長谷川氏は都政中枢の政策企画局長から小池都政2年目の2017年10月、副知事に就任した。2年半が経ち、もともとはすでに退任しているはずだったが、小池氏が昨年5月、元副知事の村山寛司氏を特別秘書に招聘したことで一変した。村山氏は長谷川氏の元上司。副知事経験者が“格下”の特別秘書をつとめることは極めて異例で、この「逆転人事」は週刊誌系メディアでも当時は話題になっていた(参照:NEWSポストセブン)。
報道直後のアクシデントと“都市伝説”
ポストの記事にもあるように、村山氏は自民党や公明党とパイプがあり、小池都政と議会各党の調整役だ。政党側からすれば、村山氏(とその裏にいる小池知事)との調整をスムーズにするには、元部下の長谷川氏の「利用価値」はあるのかもしれない、だからこのタイミングで外れることに違和感があるのではないか…と、たまにしか都政を取材しない私はそうテキトーに推測していた矢先だった。
ところが、読売記事が出た直後。都政を揺るがす「アクシデント」が発生していた。
この日、最終日を迎えた都議会臨時会の冒頭でも議長が明らかにしているが、交通局長のT氏が突然逝去した。前日には議会のコロナ特別委にいつも通り出席していただけに衝撃が広がったが、以前から体調は思わしくなかったという。そして、どうやらこのT氏の突然の死去も副知事人事案に影響したようだ。

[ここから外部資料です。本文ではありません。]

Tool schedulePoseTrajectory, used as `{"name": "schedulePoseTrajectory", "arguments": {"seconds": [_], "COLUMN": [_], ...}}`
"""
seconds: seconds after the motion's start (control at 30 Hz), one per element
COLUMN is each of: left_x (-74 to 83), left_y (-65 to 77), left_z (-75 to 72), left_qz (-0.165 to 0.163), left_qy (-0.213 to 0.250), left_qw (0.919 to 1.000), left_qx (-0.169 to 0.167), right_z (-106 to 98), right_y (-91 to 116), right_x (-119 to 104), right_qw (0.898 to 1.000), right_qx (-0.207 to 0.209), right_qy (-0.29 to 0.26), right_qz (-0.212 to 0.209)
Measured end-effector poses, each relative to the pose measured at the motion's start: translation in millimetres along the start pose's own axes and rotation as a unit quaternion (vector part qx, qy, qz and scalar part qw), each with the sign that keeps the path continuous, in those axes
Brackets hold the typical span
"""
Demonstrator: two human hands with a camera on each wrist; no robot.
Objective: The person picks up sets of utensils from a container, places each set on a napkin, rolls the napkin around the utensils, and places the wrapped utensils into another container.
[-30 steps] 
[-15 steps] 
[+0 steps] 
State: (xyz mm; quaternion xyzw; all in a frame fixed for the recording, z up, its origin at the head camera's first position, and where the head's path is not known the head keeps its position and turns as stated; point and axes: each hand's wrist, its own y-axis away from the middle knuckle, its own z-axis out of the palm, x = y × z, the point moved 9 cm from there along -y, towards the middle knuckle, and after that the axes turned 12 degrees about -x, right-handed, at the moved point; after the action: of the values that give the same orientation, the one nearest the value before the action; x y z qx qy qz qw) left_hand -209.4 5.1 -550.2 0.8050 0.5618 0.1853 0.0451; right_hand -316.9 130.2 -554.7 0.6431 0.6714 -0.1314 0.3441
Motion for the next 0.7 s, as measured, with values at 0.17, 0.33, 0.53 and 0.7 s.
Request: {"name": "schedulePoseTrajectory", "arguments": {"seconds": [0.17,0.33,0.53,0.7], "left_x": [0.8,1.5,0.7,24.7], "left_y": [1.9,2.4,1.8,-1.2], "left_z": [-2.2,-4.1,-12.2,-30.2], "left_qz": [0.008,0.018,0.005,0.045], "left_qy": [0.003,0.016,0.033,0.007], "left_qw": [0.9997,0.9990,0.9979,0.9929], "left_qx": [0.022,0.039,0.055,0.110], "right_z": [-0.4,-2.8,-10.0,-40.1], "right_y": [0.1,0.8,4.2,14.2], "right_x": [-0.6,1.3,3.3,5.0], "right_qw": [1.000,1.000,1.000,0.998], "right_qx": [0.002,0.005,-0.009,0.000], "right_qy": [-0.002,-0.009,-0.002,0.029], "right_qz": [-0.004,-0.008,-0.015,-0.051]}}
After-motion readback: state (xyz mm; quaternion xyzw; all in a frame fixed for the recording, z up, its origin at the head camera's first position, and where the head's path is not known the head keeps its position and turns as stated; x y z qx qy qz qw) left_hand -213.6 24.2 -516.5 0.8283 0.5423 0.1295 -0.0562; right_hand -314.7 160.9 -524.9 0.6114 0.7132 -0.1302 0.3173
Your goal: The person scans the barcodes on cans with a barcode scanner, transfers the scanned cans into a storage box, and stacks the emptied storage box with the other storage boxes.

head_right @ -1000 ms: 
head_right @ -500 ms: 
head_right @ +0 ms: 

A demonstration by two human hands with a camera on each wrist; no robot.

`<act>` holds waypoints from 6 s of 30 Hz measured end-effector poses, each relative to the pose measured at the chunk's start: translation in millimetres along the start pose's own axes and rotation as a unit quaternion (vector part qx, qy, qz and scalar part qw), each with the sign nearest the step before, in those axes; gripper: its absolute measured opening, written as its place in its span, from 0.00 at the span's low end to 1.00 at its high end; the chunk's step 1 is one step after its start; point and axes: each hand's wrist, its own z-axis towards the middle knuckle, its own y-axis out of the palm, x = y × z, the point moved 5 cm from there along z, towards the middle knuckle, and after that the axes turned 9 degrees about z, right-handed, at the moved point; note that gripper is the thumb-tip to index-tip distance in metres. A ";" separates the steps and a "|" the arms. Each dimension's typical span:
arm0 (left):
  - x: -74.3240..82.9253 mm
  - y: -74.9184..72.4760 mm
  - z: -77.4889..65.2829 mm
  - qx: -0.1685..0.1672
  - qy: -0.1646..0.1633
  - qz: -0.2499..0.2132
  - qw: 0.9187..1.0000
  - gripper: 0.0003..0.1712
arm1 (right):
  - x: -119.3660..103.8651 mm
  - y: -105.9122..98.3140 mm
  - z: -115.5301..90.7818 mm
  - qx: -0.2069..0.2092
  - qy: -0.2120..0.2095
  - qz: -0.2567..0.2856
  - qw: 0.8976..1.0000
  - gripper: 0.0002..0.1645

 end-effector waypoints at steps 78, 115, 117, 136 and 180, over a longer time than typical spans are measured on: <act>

T氏は公明党との関係が深かったという。公明党は伝統的に東京都政で自民党をしのぐほどの隠然たる影響力を持つ。そして昔から「公然の秘密」として、副知事や局長クラスの上層部にいわゆる「公明枠」が1つは確保されているという噂がある。都市伝説かもしれないが、私も記者時代に聞いたことはあった。たしかに近年も、長谷川氏と同時に副知事に就任した女性幹部(女性では22年ぶり2人目、すでに退任)が公明党の元参議院議員を父に持ち、「公明枠」が取り沙汰された。
もちろん管理職への昇任に厳格な試験が課される東京都庁だ。そんな「枠」が、制度として存在するわけではない。しかしT氏が欠けたことで、公明党としては副知事や局長クラスに関係性の深い幹部を置いておきたいのは確かだろう。
ポスト安倍政局、公明党の存在感
いまのところ、小池氏が副知事人事案を撤回するのかどうかは分からないが、都政運営を安定させ、都知事選での基礎票固めの観点からすれば、公明党に一定の配慮はせざるを得まい。
そして、そのことは小池氏が国政に復帰して初の女性首相を狙う野心があるのなら、当然公明党との距離感はポイントになるだろう。永田町でホスト役となる二階幹事長は、先の「10万円政局」で公明と阿吽の呼吸で動いていたように見えることからしても、なおさらだ。
ひさしく安倍一強の下で、下駄の雪とまで軽んじられていた公明党だが、小池氏と二階氏が天下取りに向けて動くのであれば、その存在感がますます高まってくるかもしれない。
さて、その前に読売新聞の特ダネは予定より遅れて結実するのだろうか。